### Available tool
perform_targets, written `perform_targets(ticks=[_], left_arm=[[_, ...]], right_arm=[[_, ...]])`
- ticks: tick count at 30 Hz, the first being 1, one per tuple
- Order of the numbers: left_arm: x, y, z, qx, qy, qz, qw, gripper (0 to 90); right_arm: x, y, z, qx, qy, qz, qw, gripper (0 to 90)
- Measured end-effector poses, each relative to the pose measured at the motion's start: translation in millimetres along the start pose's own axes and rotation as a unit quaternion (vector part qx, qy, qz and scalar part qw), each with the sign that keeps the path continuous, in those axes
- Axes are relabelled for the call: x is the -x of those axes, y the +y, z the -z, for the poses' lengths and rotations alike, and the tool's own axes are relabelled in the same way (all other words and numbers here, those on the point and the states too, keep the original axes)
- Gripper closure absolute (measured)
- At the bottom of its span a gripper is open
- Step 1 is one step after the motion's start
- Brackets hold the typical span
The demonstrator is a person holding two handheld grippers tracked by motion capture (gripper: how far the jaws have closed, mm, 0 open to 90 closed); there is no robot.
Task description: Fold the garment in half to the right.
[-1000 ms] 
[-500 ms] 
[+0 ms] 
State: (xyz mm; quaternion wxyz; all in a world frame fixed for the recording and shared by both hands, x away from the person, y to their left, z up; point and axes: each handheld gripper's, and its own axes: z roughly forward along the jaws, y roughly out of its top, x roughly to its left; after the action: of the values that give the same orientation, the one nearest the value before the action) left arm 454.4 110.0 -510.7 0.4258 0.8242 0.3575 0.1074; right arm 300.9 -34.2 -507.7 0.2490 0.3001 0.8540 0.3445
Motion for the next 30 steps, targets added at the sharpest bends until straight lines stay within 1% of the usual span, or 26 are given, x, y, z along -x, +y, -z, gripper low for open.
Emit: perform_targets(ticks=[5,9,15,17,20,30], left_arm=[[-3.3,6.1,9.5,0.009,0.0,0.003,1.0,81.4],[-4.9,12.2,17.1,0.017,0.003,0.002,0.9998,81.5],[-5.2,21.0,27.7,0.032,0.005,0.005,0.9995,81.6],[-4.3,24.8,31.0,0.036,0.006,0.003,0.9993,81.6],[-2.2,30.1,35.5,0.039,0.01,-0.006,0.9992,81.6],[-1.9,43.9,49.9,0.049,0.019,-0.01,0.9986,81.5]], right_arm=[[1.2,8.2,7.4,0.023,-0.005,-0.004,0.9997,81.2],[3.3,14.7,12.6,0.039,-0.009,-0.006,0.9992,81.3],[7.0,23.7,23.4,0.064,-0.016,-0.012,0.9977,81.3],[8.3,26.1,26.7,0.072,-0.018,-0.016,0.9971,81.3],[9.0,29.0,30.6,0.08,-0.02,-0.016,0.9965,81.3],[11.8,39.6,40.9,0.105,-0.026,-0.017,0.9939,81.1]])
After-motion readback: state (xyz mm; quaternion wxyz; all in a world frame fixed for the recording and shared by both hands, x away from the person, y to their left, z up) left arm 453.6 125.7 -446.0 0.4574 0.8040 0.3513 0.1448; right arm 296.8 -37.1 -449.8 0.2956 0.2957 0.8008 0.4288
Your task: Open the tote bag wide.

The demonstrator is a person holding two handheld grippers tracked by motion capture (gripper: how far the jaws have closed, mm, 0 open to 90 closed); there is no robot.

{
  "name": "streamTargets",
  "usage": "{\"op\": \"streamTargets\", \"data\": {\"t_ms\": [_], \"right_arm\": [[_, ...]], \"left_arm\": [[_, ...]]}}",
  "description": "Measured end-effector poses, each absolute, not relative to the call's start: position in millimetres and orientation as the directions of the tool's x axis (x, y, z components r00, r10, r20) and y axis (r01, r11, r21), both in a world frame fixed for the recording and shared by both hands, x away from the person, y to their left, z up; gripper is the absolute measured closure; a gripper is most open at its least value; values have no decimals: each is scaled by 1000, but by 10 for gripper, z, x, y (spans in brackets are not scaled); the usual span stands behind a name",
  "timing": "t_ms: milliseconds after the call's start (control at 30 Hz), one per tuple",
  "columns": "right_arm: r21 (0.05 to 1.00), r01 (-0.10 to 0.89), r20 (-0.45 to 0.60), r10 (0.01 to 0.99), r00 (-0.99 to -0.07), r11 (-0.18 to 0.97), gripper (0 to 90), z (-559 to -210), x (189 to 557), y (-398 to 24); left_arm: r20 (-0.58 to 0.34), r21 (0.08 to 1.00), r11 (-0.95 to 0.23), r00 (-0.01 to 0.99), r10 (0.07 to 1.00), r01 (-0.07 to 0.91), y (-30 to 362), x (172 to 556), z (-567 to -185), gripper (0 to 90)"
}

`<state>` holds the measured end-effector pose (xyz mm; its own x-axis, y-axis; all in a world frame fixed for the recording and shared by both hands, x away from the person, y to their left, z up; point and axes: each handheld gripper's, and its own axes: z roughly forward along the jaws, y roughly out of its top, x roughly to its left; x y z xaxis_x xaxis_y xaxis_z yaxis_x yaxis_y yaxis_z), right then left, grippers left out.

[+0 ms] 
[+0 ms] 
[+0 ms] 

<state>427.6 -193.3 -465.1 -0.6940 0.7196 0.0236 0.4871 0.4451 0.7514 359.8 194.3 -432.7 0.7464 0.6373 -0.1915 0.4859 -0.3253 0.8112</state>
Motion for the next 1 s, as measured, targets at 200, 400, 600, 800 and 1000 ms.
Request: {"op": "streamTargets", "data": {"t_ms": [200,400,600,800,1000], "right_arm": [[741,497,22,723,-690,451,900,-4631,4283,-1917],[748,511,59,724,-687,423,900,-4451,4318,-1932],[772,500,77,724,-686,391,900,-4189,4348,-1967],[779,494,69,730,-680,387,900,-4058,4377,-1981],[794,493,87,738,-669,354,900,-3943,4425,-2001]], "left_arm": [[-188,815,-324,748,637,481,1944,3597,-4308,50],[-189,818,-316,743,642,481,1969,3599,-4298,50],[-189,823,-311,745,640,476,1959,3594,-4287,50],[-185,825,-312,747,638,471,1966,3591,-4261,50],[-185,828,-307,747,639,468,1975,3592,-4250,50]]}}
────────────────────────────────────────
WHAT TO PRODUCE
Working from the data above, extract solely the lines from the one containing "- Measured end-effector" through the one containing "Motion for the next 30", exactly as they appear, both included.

TASK RESULT
- Measured end-effector poses, each relative to the pose measured at the motion's start: translation in millimetres along the start pose's own axes and rotation as a unit quaternion (vector part qx, qy, qz and scalar part qw), each with the sign that keeps the path continuous, in those axes
- Axes are relabelled for the call: x is the -x of those axes, y the +y, z the -z, for the poses' lengths and rotations alike, and the tool's own axes are relabelled in the same way (all other words and numbers here, those on the point and the states too, keep the original axes)
- Gripper closure absolute (measured)
- At the bottom of its span a gripper is open
- Step 1 is one step after the motion's start
- Brackets hold the typical span
The demonstrator is a person holding two handheld grippers tracked by motion capture (gripper: how far the jaws have closed, mm, 0 open to 90 closed); there is no robot.
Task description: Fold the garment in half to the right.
[-1000 ms] 
[-500 ms] 
[+0 ms] 
State: (xyz mm; quaternion wxyz; all in a world frame fixed for the recording and shared by both hands, x away from the person, y to their left, z up; point and axes: each handheld gripper's, and its own axes: z roughly forward along the jaws, y roughly out of its top, x roughly to its left; after the action: of the values that give the same orientation, the one nearest the value before the action) left arm 454.4 110.0 -510.7 0.4258 0.8242 0.3575 0.1074; right arm 300.9 -34.2 -507.7 0.2490 0.3001 0.8540 0.3445
Motion for the next 30 steps, targets added at the sharpest bends until straight lines stay within 1% of the usual span, or 26 are given, x, y, z along -x, +y, -z, gripper low for open.

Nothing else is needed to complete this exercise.